Soy Padre: Enseñando el horario

Una de las cosas de las que más se quejan las personas que son padres es de los horarios. Ya sabéis que, cuando se tiene un bebé, los hábitos se trastocan: es necesario que coma cuando quiera, que duerma cuando quiera, y que haga sus necesidades cuando quiera. Y tendremos que estar ahí para ayudarle y atenderle. Un aspecto que ya ha dado más de un problema.

Hace unos meses conocimos a una mujer que nos dijo que lo peor eran los primeros meses. En cierta manera tenía razón debido a que son los más movidos. Sin embargo, es necesario tener en cuenta que, cuando se hacen con amor, las tareas de ser padres no son para nada sacrificios. Tras mis primeras experiencias como padre, una cosa me ha quedado clara: es recomendable establecer una pequeña rutina, consiguiendo que el bebé se habitúe a ella.

Normalmente, los niños se acostumbran a los horarios entre los dos y cuatro meses de edad.
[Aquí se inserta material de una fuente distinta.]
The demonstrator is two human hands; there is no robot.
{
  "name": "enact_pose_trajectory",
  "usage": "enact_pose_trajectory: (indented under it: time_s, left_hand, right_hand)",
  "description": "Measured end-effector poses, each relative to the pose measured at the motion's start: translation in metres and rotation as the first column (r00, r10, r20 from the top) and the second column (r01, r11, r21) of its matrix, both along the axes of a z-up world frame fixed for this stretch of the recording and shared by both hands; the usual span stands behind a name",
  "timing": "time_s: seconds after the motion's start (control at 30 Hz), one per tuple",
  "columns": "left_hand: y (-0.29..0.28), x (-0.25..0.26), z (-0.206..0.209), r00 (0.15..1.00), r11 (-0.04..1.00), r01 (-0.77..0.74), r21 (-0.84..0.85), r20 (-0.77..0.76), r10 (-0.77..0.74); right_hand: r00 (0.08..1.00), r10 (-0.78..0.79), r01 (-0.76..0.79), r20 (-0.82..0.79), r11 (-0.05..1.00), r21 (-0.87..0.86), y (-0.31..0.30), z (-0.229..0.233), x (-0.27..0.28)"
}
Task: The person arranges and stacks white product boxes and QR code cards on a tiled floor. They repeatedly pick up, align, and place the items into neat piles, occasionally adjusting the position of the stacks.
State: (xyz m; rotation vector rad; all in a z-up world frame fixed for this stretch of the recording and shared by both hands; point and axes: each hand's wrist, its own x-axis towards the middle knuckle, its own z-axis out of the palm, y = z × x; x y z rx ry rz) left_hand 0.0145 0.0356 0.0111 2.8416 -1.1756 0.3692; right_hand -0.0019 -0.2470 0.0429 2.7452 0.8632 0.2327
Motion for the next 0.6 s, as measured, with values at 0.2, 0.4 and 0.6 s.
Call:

De hecho, recomiendo que según vaya creciendo tenga un ritmo de vida (el cual podéis en ocasiones establecer vosotros) más o menos habitual y diario. Esta última norma no se cumple, en ocasiones, de manera obligatoria. En nuestro caso, el propio niño pide solventar sus necesidades a una cierta hora. Y suele coincidir con las nuestras.

Aunque la tarea parezca complicada, os recomiendo ir guiando los horarios del niño, enseñándole las horas a las que puede realizar las cosas, para que lleve a cabo una cierta habitualidad en sus acciones. Por ejemplo, podéis darle el biberón a una determinada hora para que duerma poco después. Esta acción suele dar muy buenos resultados.

Los horarios se irán haciendo más estables conforme vaya creciendo. Estad muy atentos a este punto, ya que os ayudará. Incluso podréis llegar al momento en el que toda la familia tenga unos hábitos comunes.